New Federal Regulatory Waivers
The U.S. Centers for Medicare and Medicaid Services (CMS) announced the following new regulatory waivers or flexibilities last week (see here): occupational therapists from home health agencies can now perform initial assessments on certain homebound patients; hospice nurses will be relieved of hospice aide in-service training tasks; and hospice aide competency testing will allow use of pseudo patients.
New State Regulatory Waivers
- In an April 10 Dear Administrator Letter (DAL), the state Department of Health (DOH) suspended some key areas of regulation, including many areas expressly requested by HCA related to employee health assessments, performance evaluations and aide training programs. (See the DAL here.) These were summarized in an April 10 alert to the membership. (See also a summary on HCA’s COVID-19 resource page.)
- The New York State Education Department (NYSED) announced some flexibilities on the required 30 minimum clinical hours for home health aide training programs (see here). At least 8 hands-on clinical hours must occur in a home care or assisted living facility but the remaining 22 may be delivered using a remote model and “may be comprised of experiences that meet the curricular program requirements through required skill performance, project-based learning, and experiences which are all taught and supervised by the professional nurse educator.”
- The timeframe for a home care organization to submit information into the Home Care Worker Registry is extended for 60 days. (A previous Executive Order extended the time but did not indicate for how long.) See the new update here.
- An April 10 DOH health advisory (see here) waives the requirement that 8 hours of the 16 hours required for supervised practical training must be provided in a patient care setting.
New Guidance Documents for Managed Care, Community-Based Care
DOH last week updated its previous guidance, originally issued on March 18, for Authorization of Community Based Long-Term Services and Supports Covered by Medicaid (“COVID-19 LTSS Guidance”). See the new guidance here.

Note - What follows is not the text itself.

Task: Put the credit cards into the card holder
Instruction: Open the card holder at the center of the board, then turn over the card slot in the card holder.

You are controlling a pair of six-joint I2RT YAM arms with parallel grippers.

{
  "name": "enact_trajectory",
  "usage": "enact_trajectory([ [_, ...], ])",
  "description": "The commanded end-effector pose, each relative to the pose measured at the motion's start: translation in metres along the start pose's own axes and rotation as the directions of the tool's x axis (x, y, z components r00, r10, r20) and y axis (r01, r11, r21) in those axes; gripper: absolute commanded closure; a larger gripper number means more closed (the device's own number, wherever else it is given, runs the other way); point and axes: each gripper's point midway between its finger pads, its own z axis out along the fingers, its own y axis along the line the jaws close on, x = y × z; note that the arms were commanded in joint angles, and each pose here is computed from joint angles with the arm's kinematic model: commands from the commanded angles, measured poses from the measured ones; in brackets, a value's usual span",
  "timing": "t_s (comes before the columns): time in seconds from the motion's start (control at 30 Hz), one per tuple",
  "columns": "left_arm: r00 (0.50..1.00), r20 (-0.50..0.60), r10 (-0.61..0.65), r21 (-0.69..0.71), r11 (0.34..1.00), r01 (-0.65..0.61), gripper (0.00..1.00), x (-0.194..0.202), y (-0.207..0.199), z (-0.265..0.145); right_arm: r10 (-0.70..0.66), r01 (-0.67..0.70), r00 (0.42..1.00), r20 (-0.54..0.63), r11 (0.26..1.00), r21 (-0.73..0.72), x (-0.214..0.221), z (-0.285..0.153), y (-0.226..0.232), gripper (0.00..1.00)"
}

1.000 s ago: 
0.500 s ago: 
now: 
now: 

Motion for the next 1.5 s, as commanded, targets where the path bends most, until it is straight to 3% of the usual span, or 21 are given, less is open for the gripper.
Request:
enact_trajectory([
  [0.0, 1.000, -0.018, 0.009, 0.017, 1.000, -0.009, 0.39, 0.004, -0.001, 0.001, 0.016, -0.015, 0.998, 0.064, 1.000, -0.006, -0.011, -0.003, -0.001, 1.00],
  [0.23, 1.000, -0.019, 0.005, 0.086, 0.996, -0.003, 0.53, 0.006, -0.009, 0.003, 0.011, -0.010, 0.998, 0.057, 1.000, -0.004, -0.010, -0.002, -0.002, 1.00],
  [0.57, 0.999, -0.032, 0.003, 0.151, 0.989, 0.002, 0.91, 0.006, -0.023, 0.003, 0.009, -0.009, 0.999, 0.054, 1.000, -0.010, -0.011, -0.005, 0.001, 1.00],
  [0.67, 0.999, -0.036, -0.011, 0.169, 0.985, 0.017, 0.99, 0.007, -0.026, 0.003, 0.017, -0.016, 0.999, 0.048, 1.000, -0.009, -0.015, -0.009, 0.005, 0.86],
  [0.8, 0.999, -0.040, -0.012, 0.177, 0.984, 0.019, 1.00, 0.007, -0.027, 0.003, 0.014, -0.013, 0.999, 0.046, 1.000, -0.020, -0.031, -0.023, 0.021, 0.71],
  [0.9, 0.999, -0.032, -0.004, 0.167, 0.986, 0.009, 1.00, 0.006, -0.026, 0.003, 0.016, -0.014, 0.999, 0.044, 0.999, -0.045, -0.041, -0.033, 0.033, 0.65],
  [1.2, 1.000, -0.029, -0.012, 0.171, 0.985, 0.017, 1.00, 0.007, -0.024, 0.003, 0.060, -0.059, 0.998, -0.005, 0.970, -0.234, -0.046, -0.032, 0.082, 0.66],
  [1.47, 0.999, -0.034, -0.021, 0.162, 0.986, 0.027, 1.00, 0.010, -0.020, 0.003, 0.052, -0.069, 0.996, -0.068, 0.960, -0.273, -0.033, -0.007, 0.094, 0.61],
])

DOH has also issued a new COVID-19 Guidance for Managed Care Organization Contracting and Surveillance Relief for Managed Long Term Care Plans, Programs of All-Inclusive Care for the Elderly (PACE) and other MCOs (see here) describing some changes to the contract review and approval process as well as changes to surveillance and oversight activities.
OSHA: COVID-19 a Recordable Illness
The Occupational Safety and Health Administration (OSHA) circulated a letter (see here) stressing that COVID-19 is a recordable illness under OSHA’s record-keeping requirements and employers are responsible for recording cases of COVID-19 if the case: is confirmed as a COVID-19 illness; is work-related as defined by 29 CFR 1904.5; and involves one or more of the general recording criteria in 29 CFR 1904.7, such as medical treatment beyond first aid or days away from work.
HCA, VNSNY Lead National Webinar on NY’s COVID-19 Experience for Home Care
HCA’s Communications Director Roger Noyes joined VNSNY Executive Vice President and Chief Administrative Officer Michael Bernstein and VNSNY Vice President of Government Affairs Dan Lowenstein on a national webinar hosted by Home Health Care News on “A COVID-19 Case Study: Lessons Learned from New York’s Home-Based Care Providers.” Once available, HCA will share an archive of the webinar which drew nearly 2,000 registrants from around the nation.